* WHAT IS EXPECTED:
Reproduce precisely the lines of the material below from the line containing "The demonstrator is" up to and including its last line. Pictures must not be copied.
§
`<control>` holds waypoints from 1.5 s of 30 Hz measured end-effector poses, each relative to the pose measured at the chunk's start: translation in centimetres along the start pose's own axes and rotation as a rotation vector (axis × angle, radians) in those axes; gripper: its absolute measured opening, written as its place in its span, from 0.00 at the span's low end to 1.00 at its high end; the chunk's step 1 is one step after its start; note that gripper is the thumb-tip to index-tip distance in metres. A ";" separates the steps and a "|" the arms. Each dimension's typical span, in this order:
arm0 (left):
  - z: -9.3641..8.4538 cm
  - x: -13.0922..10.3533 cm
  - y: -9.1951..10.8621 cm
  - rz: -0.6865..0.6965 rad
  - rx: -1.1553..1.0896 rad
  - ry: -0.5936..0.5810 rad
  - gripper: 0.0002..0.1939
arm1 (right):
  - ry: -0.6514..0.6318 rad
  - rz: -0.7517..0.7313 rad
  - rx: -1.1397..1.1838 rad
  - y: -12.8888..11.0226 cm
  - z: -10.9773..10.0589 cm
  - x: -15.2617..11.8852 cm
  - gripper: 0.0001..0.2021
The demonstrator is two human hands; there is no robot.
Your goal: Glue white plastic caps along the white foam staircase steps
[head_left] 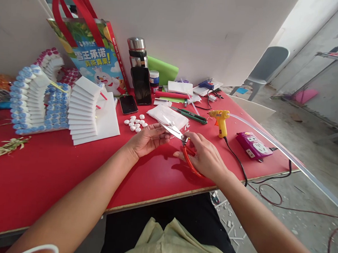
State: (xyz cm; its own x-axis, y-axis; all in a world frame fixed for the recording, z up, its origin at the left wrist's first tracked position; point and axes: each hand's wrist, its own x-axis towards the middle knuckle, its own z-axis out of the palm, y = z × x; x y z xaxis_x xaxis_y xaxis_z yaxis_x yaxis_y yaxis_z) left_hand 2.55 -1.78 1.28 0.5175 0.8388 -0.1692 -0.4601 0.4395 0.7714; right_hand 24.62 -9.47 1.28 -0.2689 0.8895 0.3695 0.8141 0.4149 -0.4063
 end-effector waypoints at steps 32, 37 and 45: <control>0.0 0.2 0.0 0.001 0.004 -0.025 0.04 | 0.019 0.055 0.086 -0.1 0.6 -0.3 0.16; 0.0 0.2 0.0 -0.011 -0.002 -0.032 0.05 | 0.019 0.088 0.147 -0.1 0.6 -0.3 0.15; -0.1 -0.2 0.1 0.019 0.015 -0.064 0.18 | 0.070 0.294 0.221 0.8 -0.5 0.1 0.16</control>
State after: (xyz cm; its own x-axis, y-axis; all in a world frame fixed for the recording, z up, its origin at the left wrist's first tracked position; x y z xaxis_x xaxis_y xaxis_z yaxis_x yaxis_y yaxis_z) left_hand 2.33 -1.91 1.33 0.5539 0.8245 -0.1158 -0.4595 0.4188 0.7833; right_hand 25.49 -9.20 1.45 0.0022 0.9647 0.2634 0.7186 0.1817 -0.6713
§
* TASK OUTPUT:
The demonstrator is two human hands; there is no robot.
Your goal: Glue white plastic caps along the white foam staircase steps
[head_left] 
State: (xyz cm; its own x-axis, y-axis; all in a world frame fixed for the recording, z up, its origin at the left wrist's first tracked position; point and axes: each hand's wrist, its own x-axis towards the middle knuckle, its own z-axis out of the palm, y = z × x; x y z xaxis_x xaxis_y xaxis_z yaxis_x yaxis_y yaxis_z) left_hand 2.55 -1.78 1.28 0.5175 0.8388 -0.1692 -0.4601 0.4395 0.7714; right_hand 24.62 -9.47 1.28 -0.2689 0.8895 0.3695 0.8141 0.4149 -0.4063
 end-effector waypoints at steps 32, 37 and 45: <control>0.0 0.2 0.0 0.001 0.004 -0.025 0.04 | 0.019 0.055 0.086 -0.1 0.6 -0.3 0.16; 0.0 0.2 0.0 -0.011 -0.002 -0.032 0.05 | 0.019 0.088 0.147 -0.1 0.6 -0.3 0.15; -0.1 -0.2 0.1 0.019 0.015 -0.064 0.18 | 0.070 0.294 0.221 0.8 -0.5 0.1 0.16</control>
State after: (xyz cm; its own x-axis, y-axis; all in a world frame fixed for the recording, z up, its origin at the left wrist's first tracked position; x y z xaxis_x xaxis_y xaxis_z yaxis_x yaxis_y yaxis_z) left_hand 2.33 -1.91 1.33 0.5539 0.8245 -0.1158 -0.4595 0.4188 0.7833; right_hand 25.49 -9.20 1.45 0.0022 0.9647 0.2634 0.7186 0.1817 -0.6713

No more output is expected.